*DATA*:
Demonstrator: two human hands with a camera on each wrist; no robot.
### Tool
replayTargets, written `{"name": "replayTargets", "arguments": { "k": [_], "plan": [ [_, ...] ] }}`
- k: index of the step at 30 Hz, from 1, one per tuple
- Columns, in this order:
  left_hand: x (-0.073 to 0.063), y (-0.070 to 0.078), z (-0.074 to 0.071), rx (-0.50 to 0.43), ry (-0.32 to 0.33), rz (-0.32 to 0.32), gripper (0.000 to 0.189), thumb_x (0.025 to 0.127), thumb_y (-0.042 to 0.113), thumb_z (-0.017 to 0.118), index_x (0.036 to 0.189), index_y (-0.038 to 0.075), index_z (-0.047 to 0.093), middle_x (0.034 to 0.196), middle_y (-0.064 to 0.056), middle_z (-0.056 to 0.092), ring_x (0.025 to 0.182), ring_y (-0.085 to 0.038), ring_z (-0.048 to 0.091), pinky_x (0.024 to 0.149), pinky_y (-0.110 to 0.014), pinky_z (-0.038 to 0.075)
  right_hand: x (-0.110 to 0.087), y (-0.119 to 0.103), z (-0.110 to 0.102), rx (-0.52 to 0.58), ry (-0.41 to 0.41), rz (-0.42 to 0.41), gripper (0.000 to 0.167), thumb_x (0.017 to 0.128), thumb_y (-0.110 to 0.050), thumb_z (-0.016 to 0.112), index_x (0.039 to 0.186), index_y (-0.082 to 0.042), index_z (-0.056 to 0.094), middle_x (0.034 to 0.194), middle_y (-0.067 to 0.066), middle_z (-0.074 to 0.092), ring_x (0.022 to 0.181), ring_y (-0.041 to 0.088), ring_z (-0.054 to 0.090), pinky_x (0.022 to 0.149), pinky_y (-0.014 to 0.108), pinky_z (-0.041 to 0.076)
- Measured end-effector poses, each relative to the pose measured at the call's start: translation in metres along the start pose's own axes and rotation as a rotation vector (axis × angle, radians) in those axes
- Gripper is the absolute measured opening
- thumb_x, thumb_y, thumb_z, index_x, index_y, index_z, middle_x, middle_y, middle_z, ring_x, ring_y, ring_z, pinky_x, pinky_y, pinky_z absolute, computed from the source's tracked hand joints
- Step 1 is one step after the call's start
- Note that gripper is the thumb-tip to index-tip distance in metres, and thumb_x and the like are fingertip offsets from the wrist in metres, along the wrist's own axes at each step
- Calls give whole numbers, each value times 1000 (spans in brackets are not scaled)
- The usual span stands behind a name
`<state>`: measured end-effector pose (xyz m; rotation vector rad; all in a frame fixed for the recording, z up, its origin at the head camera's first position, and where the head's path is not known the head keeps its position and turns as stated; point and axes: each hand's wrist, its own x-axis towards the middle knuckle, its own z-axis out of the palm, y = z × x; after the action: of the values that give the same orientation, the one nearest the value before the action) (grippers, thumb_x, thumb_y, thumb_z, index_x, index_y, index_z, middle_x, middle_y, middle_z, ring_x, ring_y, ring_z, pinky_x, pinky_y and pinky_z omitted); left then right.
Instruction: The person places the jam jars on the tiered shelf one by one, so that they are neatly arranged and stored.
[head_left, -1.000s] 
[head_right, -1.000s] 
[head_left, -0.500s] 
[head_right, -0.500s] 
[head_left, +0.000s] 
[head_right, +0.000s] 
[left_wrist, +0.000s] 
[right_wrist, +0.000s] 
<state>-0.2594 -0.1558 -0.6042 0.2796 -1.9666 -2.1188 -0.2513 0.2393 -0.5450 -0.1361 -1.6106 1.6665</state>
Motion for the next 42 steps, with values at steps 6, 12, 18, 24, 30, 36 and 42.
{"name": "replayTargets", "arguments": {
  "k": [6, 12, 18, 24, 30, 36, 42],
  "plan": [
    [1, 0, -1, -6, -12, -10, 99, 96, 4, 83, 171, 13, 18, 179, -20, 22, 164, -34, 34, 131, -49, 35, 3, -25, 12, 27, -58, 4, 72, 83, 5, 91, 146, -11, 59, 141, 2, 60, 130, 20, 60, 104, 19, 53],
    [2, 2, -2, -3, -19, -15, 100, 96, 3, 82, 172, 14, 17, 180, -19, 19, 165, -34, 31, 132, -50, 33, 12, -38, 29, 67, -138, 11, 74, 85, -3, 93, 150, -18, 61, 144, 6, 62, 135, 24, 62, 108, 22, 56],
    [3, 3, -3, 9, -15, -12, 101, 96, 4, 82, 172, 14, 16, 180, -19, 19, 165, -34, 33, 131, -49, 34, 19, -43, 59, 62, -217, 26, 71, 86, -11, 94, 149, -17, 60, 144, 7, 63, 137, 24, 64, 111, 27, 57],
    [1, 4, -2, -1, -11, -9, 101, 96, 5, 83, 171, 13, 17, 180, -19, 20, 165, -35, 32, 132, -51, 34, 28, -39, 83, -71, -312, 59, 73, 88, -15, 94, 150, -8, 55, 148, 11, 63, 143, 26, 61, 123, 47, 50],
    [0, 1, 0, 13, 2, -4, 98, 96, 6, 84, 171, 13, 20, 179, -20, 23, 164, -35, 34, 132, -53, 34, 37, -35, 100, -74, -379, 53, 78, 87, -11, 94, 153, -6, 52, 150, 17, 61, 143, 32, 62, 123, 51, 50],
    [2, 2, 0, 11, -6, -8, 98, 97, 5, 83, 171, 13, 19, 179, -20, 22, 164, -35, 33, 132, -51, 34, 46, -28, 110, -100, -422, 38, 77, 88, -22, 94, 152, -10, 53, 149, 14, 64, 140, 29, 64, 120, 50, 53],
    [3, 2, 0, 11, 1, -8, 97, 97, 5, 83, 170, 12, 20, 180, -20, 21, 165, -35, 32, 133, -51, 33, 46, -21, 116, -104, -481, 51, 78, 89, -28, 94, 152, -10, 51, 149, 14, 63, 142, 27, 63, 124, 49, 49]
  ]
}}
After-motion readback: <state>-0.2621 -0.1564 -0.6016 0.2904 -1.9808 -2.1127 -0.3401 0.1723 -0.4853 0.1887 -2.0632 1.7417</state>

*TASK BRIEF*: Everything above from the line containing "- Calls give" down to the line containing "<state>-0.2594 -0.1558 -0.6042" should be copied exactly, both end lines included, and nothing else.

*EXERCISE RESULT*:
- Calls give whole numbers, each value times 1000 (spans in brackets are not scaled)
- The usual span stands behind a name
`<state>`: measured end-effector pose (xyz m; rotation vector rad; all in a frame fixed for the recording, z up, its origin at the head camera's first position, and where the head's path is not known the head keeps its position and turns as stated; point and axes: each hand's wrist, its own x-axis towards the middle knuckle, its own z-axis out of the palm, y = z × x; after the action: of the values that give the same orientation, the one nearest the value before the action) (grippers, thumb_x, thumb_y, thumb_z, index_x, index_y, index_z, middle_x, middle_y, middle_z, ring_x, ring_y, ring_z, pinky_x, pinky_y and pinky_z omitted); left then right.
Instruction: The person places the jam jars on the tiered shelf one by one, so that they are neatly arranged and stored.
[head_left, -1.000s] 
[head_right, -1.000s] 
[head_left, -0.500s] 
[head_right, -0.500s] 
[head_left, +0.000s] 
[head_right, +0.000s] 
[left_wrist, +0.000s] 
[right_wrist, +0.000s] 
<state>-0.2594 -0.1558 -0.6042 0.2796 -1.9666 -2.1188 -0.2513 0.2393 -0.5450 -0.1361 -1.6106 1.6665</state>

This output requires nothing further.